Study-specific standardised mean differences (SMDs) of cognition for increasing doses of alcohol (grams/day) for females and males. The relationship between the SMDs and cognition was modelled using a restricted cubic spline with three knots (located at 10th, 50th, and 90th percentiles of alcohol consumption observed across the studies). Black squares indicate a standardised mean difference and the whiskers indicate its 95% confidence interval. Solid lines represent the estimated dose-response curves, and the dashed lines the corresponding 95% confidence intervals. The current non-drinker served as the referent group

The pooled dose-response relationship is displayed in Fig. 7 and tabulated in Table 5. The shape of the dose-response relationships for females only and males only was similar to the dose-response shape for females and males. The maximum SMD of 0.24 (95%CI −0.03, 0.51) occurred at an intake of 25 g alcohol/day. For higher levels of alcohol consumption (e.g. > 55 g alcohol/day), there may be detrimental effects on cognition; however, this is where there is most uncertainty in the predictions (see sensitivity analyses). There was some evidence of heterogeneity in the study-specific dose-response coefficients (I2 = 47.2%, Q test for heterogeneity p value = 0.078).

Fig. 7
figure7

Pooled dose-response relationship between alcohol consumption (grams/day) and the standardised mean difference in cognition (solid line) for females and males. The study-specific relationships were modelled using restricted cubic splines and combined in a multivariate random-effects meta-analysis. The dashed lines represent the 95% confidence intervals for the combined spline model. The current non-drinker served as the referent group. Circles indicate study-specific observed SMDs, with the size of the bubbles proportional to precision (inverse of the variance) of the SMDs.

Results from the sensitivity analyses revealed that the shape of the dose-response model was not robust to different locations of the knots for higher levels of alcohol consumption (Additional file 2, Appendix 8, Figure 8.5). This is likely due to only one study (Kitamura 2017) contributing data for high levels of alcohol consumption. A further sensitivity analysis removing one SMD associated with alcohol consumption greater than 55 g alcohol/day from Kitamura showed that the dose-response relationship at lower alcohol consumption levels was robust to the outlying observation (Additional file 2, Appendix 8, Figure 8.6).

Summary of results from single studies

Six studies (Solfrizzi 2007, Lang 2007a, Hogenkamp 2014, Samieri 2013a, Piumatti 2018, Wardzala 2018) that examined the association between levels of alcohol consumption and cognition were not able to be included in the dose-response analyses (see Additional file 2, Appendix 9 for reasons for exclusion).
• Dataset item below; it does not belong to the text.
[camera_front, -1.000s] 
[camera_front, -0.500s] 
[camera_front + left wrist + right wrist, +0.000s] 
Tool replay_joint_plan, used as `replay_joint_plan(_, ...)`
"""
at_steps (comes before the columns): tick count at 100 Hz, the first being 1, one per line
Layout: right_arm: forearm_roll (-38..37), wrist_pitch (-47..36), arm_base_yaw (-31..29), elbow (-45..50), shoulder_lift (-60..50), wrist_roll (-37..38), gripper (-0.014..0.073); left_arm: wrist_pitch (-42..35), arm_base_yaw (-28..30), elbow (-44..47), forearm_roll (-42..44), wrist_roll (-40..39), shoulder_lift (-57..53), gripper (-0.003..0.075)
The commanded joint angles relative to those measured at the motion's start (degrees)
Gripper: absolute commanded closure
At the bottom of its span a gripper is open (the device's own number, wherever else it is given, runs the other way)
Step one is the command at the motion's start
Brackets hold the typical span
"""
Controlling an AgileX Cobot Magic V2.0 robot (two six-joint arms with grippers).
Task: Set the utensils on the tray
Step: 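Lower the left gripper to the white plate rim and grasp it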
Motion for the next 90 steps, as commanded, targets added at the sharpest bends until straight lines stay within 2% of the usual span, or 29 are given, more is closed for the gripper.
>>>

Study characteristics, reported associations, and interpretations are presented in Table 6. The results are briefly summarised here. The study authors’ interpretations seemed often to be based on statistical significance. In combination, results were often incompletely reported (e.g. missing effect estimates, no information about the range of a scale) precluding clinical interpretation of the observed associations.

Table 6 Results of single studies that examined effects of different levels of alcohol (ineligible for dose-response analysis)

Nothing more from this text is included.